» **What you will do**: Your output must be the lines below from the line containing "Everything in this" to the line containing "tub at (153, 201): (204, 196, 118)", both lines included, reproduced exactly and without pictures.

(Beginning of Data for processing)

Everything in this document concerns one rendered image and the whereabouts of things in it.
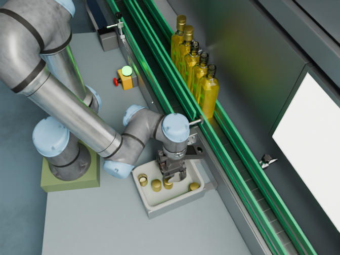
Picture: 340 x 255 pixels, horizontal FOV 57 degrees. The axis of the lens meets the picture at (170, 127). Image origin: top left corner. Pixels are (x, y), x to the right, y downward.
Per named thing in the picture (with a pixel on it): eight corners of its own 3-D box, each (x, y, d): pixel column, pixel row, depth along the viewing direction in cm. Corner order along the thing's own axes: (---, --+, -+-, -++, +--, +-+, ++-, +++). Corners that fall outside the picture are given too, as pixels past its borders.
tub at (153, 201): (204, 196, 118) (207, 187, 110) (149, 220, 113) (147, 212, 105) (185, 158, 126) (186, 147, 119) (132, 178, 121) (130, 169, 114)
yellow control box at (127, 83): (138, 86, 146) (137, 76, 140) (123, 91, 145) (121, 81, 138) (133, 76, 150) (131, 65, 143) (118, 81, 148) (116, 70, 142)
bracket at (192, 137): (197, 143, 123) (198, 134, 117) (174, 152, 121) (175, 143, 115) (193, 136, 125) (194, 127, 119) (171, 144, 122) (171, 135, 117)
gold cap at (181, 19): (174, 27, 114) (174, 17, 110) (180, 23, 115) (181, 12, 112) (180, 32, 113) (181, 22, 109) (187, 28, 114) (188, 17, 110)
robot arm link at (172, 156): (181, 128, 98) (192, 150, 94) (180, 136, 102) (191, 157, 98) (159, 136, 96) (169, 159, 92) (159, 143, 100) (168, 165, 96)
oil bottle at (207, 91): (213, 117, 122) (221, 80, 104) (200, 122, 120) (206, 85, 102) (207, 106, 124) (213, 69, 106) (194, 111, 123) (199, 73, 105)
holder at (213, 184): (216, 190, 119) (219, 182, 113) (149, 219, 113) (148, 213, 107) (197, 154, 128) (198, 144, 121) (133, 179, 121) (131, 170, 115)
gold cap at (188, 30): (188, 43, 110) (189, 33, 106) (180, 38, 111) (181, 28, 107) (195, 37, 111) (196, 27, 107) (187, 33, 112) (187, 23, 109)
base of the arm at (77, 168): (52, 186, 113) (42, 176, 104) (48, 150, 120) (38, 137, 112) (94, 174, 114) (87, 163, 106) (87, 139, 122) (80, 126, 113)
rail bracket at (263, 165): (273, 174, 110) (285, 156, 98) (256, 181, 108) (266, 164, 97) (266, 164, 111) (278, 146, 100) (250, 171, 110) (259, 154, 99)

(End of Data for processing)
(Beginning of Data for processing)

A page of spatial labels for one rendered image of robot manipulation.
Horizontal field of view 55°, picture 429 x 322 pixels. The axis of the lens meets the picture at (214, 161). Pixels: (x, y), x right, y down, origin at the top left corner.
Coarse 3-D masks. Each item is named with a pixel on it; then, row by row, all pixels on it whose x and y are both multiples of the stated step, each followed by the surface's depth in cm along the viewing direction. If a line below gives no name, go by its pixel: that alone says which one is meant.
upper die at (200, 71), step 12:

(End of Data for processing)
(Beginning of Data for processing)

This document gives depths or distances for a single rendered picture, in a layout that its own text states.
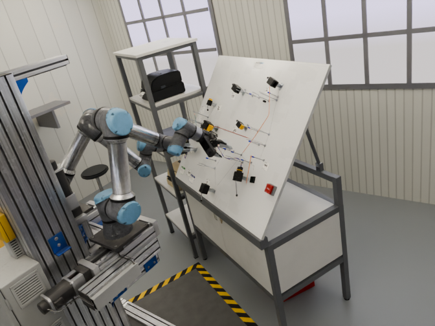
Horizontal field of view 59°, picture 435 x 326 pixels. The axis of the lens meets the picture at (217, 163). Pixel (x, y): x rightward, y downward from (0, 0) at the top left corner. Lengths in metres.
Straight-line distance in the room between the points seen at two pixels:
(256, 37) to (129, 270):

(End of Data for processing)

» **Response to this task**:
Everything in this document concerns one rendered image and the whereabouts of things in it.
Picture: 340 x 255 pixels, horizontal FOV 57 degrees. The axis of the lens meets the picture at (170, 127). Image origin: top left corner. Pixels are (x, y), x to the right, y downward.
Per named thing in the picture (with a pixel on it): eight corners of its own 3-D box, each (x, y, d): pixel column, pixel row, depth along the viewing direction in cm. Corner order along the thing's own axes: (---, --+, -+-, -++, +--, +-+, ++-, +++). Corners that fall outside the picture are given too, as pixels past its borders.
tub at (153, 201): (204, 196, 118) (207, 187, 110) (149, 220, 113) (147, 212, 105) (185, 158, 126) (186, 147, 119) (132, 178, 121) (130, 169, 114)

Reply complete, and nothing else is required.